• About this exercise
Present each line of the entries below that holds the word "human".

(Dataset entries)
************

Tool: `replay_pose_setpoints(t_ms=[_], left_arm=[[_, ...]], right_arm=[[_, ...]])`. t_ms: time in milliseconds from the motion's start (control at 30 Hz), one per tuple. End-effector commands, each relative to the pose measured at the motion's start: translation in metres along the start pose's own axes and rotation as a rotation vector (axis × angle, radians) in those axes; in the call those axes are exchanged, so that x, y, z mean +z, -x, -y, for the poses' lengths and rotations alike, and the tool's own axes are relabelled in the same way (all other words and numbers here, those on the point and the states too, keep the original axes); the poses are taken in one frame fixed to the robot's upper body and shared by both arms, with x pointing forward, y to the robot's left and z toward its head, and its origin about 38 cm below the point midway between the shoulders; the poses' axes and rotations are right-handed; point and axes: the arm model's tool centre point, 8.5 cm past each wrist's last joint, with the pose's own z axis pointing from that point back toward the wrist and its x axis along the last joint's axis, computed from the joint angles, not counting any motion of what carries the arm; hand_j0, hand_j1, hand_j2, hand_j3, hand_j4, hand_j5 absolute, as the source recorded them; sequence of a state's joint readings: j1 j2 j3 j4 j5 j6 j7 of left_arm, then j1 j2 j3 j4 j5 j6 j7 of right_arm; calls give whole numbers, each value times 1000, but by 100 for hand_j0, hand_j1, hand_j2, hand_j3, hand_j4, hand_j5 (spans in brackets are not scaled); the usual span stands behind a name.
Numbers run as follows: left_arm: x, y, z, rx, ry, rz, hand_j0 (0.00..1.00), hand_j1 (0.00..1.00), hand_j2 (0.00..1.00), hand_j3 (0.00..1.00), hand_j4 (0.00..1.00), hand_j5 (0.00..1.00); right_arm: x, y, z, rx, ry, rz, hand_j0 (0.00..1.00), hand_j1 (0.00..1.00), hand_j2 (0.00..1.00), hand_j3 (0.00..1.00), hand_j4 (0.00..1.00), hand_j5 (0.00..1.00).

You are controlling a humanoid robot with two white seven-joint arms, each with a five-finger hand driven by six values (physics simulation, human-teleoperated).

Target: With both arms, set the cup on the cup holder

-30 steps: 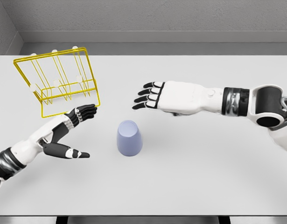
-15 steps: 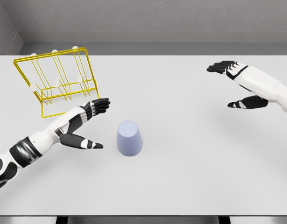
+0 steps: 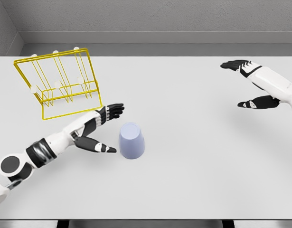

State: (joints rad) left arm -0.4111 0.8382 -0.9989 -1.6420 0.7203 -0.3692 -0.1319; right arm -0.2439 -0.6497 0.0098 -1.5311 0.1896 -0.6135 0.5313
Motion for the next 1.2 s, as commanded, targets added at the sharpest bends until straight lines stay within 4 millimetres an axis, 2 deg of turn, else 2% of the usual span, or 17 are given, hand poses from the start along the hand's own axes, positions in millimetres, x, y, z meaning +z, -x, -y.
replay_pose_setpoints(t_ms=[0, 500, 833, 1167], left_arm=[[-1, 6, 3, 13, 3, -13, 100, 100, 100, 100, 100, 100], [-13, 13, 12, 61, 16, -34, 100, 100, 100, 100, 100, 100], [-19, 27, 14, 70, 20, -64, 100, 100, 100, 100, 100, 100], [-38, 32, 21, 82, 35, -71, 100, 100, 100, 100, 100, 100]], right_arm=[[0, 0, 2, -5, 7, 1, 100, 100, 100, 100, 100, 100], [1, 1, 0, -8, 3, -2, 100, 100, 100, 100, 100, 100], [1, 1, 0, -7, 4, -4, 100, 100, 100, 100, 100, 100], [1, 2, 0, -9, 3, -7, 100, 100, 100, 100, 100, 100]])
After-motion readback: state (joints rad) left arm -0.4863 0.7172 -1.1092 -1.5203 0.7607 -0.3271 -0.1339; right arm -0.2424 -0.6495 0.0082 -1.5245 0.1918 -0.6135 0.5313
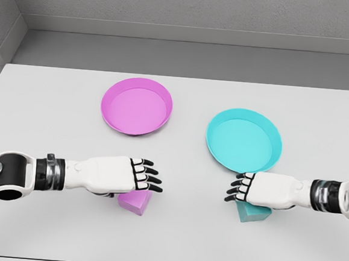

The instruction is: Place the blocks in the corresponding plates according to their colors

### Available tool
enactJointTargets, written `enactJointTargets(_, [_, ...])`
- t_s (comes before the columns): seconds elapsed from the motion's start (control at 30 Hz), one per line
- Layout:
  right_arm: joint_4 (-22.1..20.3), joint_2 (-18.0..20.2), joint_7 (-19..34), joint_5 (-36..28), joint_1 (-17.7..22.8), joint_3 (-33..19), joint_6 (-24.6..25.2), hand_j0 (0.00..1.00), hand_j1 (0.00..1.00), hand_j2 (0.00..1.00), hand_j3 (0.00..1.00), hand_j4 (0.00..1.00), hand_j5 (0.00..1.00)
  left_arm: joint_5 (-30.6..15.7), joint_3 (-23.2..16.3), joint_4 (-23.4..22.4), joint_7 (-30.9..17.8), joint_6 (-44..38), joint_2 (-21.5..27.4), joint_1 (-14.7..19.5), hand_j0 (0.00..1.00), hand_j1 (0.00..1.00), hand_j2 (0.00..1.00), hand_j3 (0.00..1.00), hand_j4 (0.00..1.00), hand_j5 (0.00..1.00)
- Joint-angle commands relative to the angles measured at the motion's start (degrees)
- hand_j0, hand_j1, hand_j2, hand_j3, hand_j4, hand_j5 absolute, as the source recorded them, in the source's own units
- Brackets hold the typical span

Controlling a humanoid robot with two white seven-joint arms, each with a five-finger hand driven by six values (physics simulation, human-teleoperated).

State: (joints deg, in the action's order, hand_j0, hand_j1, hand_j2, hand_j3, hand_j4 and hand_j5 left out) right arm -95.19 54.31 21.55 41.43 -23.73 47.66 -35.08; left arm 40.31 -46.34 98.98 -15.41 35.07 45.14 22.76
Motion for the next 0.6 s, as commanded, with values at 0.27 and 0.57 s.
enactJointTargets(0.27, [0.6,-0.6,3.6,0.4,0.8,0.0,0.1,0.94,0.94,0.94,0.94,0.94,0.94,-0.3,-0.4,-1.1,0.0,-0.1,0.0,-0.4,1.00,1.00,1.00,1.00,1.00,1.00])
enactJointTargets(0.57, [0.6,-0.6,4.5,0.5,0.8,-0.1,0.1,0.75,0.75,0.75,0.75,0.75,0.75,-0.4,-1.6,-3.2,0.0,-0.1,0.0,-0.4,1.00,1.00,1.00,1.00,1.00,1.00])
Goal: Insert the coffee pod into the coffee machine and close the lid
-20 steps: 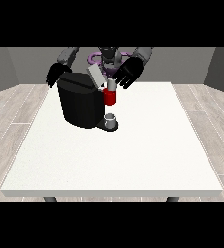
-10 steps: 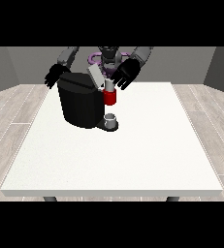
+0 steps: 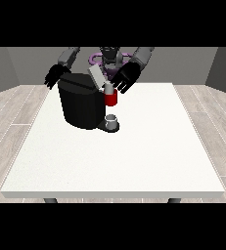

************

• Your response
You are controlling a humanoid robot with two white seven-joint arms, each with a five-finger hand driven by six values (physics simulation, human-teleoperated).
Controlling a humanoid robot with two white seven-joint arms, each with a five-finger hand driven by six values (physics simulation, human-teleoperated).

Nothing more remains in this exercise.